All my instances when I feel smart, or maybe when I am smart won’t fix that I was and still am feeling that nobody cares about me. And to prove that it is not wrong that nobody cares about me, even the supposed fixes when people express how much they care don’t fix it.

People don’t care. People can’t care. There is nothing wrong with that. It is what it is.

Until you can actually look at that incident and see that what you decided was there was something wrong and that it needs to be fixed has been the issue, not what happened.

So you didn’t get what you wanted. Didn’t get what you ‘should have gotten’. The attention, the appreciation, the permission, the sympathy, to support, the love… OK. you didn’t.

Infantile will to power

This is what I think it was whoever coined that phrase meant: crying for the bottle, infantile will to power. Feeling oneself omnipotent like when a baby (or a dog) cries, eventually the bottle appears.

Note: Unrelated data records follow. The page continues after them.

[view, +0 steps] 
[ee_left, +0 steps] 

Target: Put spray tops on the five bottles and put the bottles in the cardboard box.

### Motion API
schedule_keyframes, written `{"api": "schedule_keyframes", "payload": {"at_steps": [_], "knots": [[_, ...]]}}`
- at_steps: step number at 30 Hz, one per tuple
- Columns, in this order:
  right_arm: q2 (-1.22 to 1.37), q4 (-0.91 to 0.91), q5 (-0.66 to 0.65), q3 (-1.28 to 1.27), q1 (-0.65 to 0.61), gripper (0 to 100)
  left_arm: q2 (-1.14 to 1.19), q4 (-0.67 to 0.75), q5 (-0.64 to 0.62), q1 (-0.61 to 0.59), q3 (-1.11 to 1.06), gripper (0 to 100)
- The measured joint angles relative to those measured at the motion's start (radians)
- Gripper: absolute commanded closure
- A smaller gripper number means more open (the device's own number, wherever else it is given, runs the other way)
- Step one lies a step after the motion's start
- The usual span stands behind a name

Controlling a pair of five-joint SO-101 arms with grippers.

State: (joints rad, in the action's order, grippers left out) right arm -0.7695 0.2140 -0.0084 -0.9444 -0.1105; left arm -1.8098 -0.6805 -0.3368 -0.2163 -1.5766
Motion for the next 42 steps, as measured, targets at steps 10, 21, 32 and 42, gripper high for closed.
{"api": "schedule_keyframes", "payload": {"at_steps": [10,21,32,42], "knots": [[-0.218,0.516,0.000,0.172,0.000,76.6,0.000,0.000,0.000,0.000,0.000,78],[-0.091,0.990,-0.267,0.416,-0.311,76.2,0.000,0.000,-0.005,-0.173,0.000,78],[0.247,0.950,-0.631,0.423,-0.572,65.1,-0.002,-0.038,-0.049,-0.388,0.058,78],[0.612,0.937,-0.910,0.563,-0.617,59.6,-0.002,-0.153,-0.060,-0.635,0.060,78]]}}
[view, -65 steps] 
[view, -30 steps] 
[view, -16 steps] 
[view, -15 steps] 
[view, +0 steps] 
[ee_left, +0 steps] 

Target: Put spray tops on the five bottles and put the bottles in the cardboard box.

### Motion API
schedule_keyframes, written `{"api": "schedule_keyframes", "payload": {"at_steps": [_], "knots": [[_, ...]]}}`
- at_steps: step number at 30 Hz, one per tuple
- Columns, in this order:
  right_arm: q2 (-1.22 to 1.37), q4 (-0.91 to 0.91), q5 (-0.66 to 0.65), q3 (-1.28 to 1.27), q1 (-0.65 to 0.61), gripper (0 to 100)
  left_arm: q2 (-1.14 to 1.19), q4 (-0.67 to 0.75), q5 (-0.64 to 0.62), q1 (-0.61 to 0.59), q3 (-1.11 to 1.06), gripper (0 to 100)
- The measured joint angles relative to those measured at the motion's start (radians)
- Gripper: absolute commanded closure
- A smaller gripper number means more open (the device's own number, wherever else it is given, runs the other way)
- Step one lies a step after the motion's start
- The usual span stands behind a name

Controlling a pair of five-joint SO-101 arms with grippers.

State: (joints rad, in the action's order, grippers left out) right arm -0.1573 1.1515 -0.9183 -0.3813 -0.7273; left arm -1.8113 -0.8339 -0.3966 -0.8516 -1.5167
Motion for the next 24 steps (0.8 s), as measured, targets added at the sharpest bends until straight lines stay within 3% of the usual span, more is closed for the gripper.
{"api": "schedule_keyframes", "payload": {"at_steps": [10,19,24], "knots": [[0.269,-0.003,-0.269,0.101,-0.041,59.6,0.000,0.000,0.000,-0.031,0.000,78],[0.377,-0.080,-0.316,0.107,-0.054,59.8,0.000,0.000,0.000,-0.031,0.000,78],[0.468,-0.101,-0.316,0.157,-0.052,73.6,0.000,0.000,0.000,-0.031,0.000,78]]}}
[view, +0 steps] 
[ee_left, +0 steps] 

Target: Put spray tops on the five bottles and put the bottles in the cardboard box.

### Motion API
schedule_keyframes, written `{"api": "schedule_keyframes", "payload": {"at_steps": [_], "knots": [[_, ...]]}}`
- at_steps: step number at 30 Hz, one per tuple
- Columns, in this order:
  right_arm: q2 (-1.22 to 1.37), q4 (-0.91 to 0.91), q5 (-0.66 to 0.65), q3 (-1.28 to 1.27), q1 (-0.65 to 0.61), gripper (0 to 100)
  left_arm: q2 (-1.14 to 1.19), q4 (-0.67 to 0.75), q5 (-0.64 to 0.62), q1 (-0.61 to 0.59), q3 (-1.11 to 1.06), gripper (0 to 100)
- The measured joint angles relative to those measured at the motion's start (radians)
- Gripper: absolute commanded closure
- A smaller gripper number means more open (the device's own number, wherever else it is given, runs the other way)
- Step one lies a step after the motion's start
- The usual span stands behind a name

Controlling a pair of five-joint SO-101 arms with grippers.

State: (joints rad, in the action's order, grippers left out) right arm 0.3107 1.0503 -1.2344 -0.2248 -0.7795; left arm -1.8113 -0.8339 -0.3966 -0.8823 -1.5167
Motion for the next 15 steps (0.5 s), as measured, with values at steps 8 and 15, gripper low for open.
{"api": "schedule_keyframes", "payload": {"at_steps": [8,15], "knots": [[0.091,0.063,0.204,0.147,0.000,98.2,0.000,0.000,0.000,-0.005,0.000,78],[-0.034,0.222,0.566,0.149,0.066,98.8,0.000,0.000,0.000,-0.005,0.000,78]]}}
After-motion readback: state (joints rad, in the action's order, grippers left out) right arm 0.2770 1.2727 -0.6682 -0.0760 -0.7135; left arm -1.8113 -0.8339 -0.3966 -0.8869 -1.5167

When I look at my undeclared commitment to cry for the bottle, what I am actually crying for is to be rescued. But what do you need to be rescued? Of course you need to get into trouble. So ultimately I have an undeclared commitment to get into trouble. Shiiiiiit!

I could tell you the story of my life through that commitment… And the two dominant emotional reactions: panic and devastated.

What was I expecting when I got myself into trouble? Obviously I am still stupid in a way, because I react with panic, as if the situation weren’t 100% my creation. It is. Always. So the panic is a pretense! And the devastation is real. With all that effort I could use for something useful, instead I diligently create situations where I can conveniently feel panic.

So obviously I haven’t completely divorced my undeclared commitment to getting into trouble where I need to be rescued… The rescue that never comes, so I can feel devastated. Again.

For Ju feeling not wanted (I think). For Jo it’s feeling not enough. And for Ba feeling that he can’t. For Ka not feeling included? (I am not sure what it is). For Tr never feeling wanted. Wi never feeling appreciated.

I might be imprecise with the ‘outcome’ or home page feeling…

Because the in between issue, like my needing to be rescued is not quite distinguished for my students, yet.

So until that is clearly distinguished, we cannot see what the feverish commitment really is going for.

We are geared to dig into it next Wednesday…

What will come after that session is the ‘Turn your life around on a dime’ challenge… still only with my trusty core group. If and when I clearly see that the steps we set out work, and work famously, I’ll make the challenge public. Public as in inviting people who have not participated in my courses and workshops before.

Let’s see if I can commit to that… I would laugh if it were funny.

That undeclared commitment is what psychologists call ego.

Let’s get deep in with your ego
PS: Integrated Ego Psychology is a book by Norman A Polansky that goes deep into the ‘infantile will to power’ dynamic. I just ordered the paper version of the book… I hope it will assist me with assisting you.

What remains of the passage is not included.